Reported by: George Owned by:
Priority: normal Milestone: 7.8.1
Component: Compiler Version: 7.8.1-rc1
Keywords: Cc:
Operating System: Unknown/Multiple Architecture: Unknown/Multiple
Type of failure: Runtime performance bug Test Case: T8755
Blocked By: Blocking:
Related Tickets: Differential Revisions:

Description

Compared to 7.6.3 length in 7.8.1-rc1 has a performance regression:

 ghc --version
The Glorious Glasgow Haskell Compilation System, version 7.8.20140130
bash-3.2$ ghc -O2 LengthIntegerList.hs
[1 of 1] Compiling Main             ( LengthIntegerList.hs, LengthIntegerList.o )
Linking LengthIntegerList ...
bash-3.2$ time ./LengthIntegerList
1073741824

real	0m45.344s
user	0m44.230s
sys	0m0.494s
bash-3.2$ /usr/bin/ghc --version
The Glorious Glasgow Haskell Compilation System, version 7.6.3
bash-3.2$ /usr/bin/ghc -O2 LengthIntegerList.hs
[1 of 1] Compiling Main             ( LengthIntegerList.hs, LengthIntegerList.o )
Linking LengthIntegerList ...
bash-3.2$ time ./LengthIntegerList
1073741824

real	0m22.769s
user	0m22.042s
sys	0m0.385s
bash-3.2$ cat LengthIntegerList.hs
{-# OPTIONS_GHC -Wall #-}

module Main where

main :: IO()
main = print $ length [1..(2^(30::Int)::Integer)]

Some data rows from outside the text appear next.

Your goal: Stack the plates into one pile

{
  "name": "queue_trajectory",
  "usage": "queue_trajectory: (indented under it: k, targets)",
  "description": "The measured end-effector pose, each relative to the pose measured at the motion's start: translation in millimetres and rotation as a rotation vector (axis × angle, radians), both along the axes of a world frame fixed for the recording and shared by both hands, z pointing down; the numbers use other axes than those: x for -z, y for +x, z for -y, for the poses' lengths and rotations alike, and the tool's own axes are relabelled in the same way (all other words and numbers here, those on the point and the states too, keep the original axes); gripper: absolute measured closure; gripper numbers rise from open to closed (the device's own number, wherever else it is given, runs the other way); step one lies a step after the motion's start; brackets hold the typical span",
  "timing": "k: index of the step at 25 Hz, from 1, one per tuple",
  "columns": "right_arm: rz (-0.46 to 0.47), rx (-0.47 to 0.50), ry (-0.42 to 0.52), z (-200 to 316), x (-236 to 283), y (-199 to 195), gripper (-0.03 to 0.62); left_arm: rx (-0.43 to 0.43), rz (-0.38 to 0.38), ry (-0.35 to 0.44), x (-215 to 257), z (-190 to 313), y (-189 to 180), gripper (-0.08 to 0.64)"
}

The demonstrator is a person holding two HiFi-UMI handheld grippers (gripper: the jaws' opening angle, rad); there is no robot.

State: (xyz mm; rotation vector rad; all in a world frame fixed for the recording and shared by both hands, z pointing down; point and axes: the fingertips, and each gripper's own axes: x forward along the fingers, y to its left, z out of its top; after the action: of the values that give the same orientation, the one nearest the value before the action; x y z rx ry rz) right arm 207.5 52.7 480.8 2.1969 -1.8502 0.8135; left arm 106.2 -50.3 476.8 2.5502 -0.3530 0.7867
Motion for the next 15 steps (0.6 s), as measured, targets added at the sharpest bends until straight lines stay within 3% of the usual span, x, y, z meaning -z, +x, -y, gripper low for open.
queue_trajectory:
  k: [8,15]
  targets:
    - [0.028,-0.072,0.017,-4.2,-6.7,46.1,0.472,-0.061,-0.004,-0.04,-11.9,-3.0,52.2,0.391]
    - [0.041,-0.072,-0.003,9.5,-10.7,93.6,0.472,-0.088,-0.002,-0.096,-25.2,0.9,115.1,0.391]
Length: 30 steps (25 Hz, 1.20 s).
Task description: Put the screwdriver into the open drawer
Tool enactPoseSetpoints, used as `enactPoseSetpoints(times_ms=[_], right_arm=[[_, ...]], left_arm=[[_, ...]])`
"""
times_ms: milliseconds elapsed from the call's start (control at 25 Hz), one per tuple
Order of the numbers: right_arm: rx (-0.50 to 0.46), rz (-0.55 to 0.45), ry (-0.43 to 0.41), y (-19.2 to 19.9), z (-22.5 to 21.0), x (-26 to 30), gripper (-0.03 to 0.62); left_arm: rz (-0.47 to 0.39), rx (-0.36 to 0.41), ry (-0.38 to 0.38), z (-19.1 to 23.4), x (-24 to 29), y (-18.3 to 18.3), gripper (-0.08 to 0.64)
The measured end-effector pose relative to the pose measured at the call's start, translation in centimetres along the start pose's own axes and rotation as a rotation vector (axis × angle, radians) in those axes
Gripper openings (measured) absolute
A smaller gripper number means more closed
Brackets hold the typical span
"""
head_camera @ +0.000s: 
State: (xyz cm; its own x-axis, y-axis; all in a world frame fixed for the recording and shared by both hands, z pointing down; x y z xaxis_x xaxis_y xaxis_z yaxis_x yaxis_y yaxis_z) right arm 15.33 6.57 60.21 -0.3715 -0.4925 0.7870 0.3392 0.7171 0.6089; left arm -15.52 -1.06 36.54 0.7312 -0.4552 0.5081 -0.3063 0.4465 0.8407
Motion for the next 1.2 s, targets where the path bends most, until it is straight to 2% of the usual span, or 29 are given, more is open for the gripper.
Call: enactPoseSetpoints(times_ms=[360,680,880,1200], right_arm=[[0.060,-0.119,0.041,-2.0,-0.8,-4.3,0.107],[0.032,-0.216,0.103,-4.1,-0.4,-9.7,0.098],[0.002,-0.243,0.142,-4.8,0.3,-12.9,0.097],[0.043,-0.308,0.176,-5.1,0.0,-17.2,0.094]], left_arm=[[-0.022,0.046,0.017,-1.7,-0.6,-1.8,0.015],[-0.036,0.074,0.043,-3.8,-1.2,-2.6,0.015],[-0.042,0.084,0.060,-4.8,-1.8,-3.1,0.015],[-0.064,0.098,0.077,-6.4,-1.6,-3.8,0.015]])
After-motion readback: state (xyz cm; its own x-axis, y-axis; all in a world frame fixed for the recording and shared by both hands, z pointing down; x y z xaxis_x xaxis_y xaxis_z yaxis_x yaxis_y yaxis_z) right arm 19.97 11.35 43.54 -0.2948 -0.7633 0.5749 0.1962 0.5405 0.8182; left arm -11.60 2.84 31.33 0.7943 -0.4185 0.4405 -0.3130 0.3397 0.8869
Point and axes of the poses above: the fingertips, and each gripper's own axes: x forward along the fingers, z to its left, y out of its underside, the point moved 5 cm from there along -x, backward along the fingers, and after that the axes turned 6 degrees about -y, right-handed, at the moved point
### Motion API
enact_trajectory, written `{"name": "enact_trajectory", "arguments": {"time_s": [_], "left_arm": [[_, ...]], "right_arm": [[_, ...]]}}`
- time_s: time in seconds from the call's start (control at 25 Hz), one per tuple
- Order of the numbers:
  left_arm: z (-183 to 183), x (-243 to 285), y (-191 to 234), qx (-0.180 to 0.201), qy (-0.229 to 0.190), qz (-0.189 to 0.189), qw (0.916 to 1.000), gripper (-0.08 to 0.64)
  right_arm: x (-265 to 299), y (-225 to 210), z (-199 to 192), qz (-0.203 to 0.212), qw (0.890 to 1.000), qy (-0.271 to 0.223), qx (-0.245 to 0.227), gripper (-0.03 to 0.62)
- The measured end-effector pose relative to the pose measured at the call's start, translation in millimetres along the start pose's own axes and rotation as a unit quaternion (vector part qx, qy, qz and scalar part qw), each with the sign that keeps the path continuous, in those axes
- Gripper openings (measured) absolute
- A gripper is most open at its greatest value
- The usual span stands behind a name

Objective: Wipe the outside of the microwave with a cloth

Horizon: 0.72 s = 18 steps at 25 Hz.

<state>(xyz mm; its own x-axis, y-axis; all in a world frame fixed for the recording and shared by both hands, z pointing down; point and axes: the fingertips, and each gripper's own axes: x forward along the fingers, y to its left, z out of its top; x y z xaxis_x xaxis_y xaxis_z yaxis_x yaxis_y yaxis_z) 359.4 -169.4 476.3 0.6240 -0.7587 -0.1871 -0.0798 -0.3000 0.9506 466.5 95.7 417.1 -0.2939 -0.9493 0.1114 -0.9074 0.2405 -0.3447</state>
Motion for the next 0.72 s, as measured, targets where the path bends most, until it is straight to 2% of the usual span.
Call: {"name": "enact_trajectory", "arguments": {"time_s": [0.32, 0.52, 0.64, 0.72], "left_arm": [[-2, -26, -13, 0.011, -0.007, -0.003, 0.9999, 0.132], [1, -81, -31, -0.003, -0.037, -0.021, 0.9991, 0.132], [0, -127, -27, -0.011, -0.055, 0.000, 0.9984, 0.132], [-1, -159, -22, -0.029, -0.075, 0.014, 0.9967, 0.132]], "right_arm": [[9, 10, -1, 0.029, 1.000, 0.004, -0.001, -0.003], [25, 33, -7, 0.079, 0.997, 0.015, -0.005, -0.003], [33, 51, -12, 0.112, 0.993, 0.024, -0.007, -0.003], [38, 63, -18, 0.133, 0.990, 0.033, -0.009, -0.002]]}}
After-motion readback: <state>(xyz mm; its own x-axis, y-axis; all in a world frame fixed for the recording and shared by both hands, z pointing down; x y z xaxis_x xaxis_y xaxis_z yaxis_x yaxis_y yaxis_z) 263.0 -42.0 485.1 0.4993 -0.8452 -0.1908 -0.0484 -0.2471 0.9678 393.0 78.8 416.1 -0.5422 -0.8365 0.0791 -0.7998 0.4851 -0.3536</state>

thus length of [Integer] is twice as slow in rc1 but length of [Int] is 10 times faster:

 ghc --version
The Glorious Glasgow Haskell Compilation System, version 7.8.20140130
bash-3.2$ ghc -O2 LengthIntList.hs
[1 of 1] Compiling Main             ( LengthIntList.hs, LengthIntList.o )
Linking LengthIntList ...
bash-3.2$ time ./LengthIntList
1073741824

real	0m0.723s
user	0m0.693s
sys	0m0.003s
bash-3.2$ /usr/bin/ghc --version
The Glorious Glasgow Haskell Compilation System, version 7.6.3
bash-3.2$ /usr/bin/ghc -O2 LengthIntList.hs
[1 of 1] Compiling Main             ( LengthIntList.hs, LengthIntList.o )
Linking LengthIntList ...
bash-3.2$ time ./LengthIntList
1073741824

real	0m11.805s
user	0m10.900s
sys	0m0.351s
bash-3.2$ cat LengthIntList.hs
{-# OPTIONS_GHC -Wall #-}


module Main where

main :: IO()
main = print $ length [1..(2^(30::Int)::Int)]


Change History (15)

comment:1 Changed 16 months ago by hvr

...here's what simplified Core of

intlen :: Int
intlen = length [1..(2^(30::Int))::Int]

looks like for GHC 7.6.3:

intlen =
  case $wf 2 30 of ww { __DEFAULT ->
  case $wlen (eftInt 1 ww) 0 of ww1 { __DEFAULT -> I# ww1 }
  }

vs. GHC 7.8.20140130:

intlen =
  case $wf 2 30 of ww4 { __DEFAULT ->
  case tagToEnum# (># 1 ww4) of _ {
    False ->
      letrec {
        $wgo
        $wgo =
          \ w w1 ->
            case tagToEnum# (==# w ww4) of _ {
              False -> $wgo (+# w 1) (+# w1 1);
              True -> +# w1 1
            }; } in
      case $wgo 1 0 of ww { __DEFAULT -> I# ww };
    True -> I# 0
  }
  }

So the significant runtime reduction for the Int-case is seemingly due to proper inlining of eftInt and thus turning a length [a..b] into a tighter counting-loop w/o any [Int] involved anymore.

comment:2 follow-up: Changed 16 months ago by nomeata

The improvement for Int is most likely from 82f56e5 (#876). But I guess the important point of the ticket is the regression for Integer.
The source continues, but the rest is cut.